▶ **What you should do**: Each line that has the string "object" must be copied from the records below.

▶ **Given data**:

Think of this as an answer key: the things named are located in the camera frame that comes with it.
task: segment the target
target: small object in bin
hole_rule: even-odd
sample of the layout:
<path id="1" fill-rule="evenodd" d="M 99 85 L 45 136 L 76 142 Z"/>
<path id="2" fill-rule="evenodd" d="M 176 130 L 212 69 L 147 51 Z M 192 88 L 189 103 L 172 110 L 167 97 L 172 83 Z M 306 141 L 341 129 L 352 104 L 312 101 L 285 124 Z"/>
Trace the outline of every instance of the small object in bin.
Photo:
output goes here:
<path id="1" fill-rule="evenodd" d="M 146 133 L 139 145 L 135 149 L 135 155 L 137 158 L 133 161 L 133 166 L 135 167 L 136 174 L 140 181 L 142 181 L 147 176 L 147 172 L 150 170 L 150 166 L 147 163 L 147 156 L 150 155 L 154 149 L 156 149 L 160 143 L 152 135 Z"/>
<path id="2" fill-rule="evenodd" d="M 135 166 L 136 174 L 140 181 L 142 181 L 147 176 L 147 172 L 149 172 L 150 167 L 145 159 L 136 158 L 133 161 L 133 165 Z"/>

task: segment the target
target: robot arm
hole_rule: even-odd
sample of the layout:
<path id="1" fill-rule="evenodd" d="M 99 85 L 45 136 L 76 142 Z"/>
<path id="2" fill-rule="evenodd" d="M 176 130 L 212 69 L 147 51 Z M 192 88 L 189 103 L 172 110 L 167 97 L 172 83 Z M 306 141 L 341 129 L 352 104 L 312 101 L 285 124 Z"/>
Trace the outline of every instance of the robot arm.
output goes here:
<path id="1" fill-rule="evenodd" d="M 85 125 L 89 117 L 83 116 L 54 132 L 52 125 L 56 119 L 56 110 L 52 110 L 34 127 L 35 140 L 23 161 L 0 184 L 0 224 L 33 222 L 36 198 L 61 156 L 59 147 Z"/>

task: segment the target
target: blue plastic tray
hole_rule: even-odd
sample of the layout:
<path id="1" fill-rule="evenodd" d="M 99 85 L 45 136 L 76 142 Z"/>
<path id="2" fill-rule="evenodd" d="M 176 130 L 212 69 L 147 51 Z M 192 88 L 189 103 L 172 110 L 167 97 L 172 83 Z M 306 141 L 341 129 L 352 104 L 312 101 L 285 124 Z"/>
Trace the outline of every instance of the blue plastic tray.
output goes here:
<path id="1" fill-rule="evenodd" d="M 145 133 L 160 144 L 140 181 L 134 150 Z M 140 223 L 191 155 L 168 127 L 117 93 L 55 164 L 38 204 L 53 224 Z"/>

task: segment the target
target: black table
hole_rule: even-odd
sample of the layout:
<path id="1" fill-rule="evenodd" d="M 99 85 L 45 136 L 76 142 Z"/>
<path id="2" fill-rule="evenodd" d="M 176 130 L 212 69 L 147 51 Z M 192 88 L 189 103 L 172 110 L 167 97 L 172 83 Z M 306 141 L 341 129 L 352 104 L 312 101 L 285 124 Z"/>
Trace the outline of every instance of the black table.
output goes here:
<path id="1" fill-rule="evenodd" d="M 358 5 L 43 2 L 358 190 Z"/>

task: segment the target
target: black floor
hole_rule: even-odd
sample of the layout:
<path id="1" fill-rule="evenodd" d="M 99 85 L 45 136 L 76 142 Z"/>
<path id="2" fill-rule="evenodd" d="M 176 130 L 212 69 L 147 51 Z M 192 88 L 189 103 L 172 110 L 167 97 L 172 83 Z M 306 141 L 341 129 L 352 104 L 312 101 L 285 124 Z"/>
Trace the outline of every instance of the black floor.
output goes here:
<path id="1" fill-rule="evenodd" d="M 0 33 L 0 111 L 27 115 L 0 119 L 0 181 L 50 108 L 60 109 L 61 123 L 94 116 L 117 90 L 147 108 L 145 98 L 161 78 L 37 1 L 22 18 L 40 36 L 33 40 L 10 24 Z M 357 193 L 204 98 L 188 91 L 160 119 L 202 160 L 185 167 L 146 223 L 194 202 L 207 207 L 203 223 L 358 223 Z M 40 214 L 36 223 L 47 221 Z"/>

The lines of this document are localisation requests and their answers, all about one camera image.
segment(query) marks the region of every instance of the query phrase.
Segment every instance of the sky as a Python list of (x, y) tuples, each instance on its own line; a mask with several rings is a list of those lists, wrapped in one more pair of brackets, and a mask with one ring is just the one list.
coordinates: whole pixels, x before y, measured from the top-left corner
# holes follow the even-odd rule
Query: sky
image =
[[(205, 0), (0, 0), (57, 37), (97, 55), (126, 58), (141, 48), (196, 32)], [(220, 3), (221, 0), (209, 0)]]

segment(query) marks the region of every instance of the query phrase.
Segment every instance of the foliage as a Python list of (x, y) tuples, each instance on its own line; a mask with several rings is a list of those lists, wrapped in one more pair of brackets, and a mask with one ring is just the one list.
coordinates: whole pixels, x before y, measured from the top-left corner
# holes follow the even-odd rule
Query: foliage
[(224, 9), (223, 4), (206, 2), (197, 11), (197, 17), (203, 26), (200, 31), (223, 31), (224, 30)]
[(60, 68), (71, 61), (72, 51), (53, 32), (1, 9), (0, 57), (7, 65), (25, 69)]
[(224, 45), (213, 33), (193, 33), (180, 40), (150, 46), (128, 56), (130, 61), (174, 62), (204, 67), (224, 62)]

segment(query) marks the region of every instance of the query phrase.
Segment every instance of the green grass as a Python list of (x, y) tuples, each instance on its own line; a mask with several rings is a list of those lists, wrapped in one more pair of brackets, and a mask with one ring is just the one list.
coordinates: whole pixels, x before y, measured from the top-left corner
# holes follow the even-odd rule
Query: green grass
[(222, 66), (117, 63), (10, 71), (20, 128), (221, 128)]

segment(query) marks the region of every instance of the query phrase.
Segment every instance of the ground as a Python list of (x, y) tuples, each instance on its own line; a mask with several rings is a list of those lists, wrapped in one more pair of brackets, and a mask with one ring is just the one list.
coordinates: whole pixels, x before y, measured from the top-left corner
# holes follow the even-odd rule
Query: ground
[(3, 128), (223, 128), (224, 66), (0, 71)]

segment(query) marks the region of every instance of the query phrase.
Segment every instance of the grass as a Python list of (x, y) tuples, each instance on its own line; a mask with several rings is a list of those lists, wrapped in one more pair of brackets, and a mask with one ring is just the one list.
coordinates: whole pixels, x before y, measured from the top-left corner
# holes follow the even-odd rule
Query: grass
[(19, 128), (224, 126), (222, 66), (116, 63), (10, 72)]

▶ **Finished task**:
target: small object in bin
Trace the outline of every instance of the small object in bin.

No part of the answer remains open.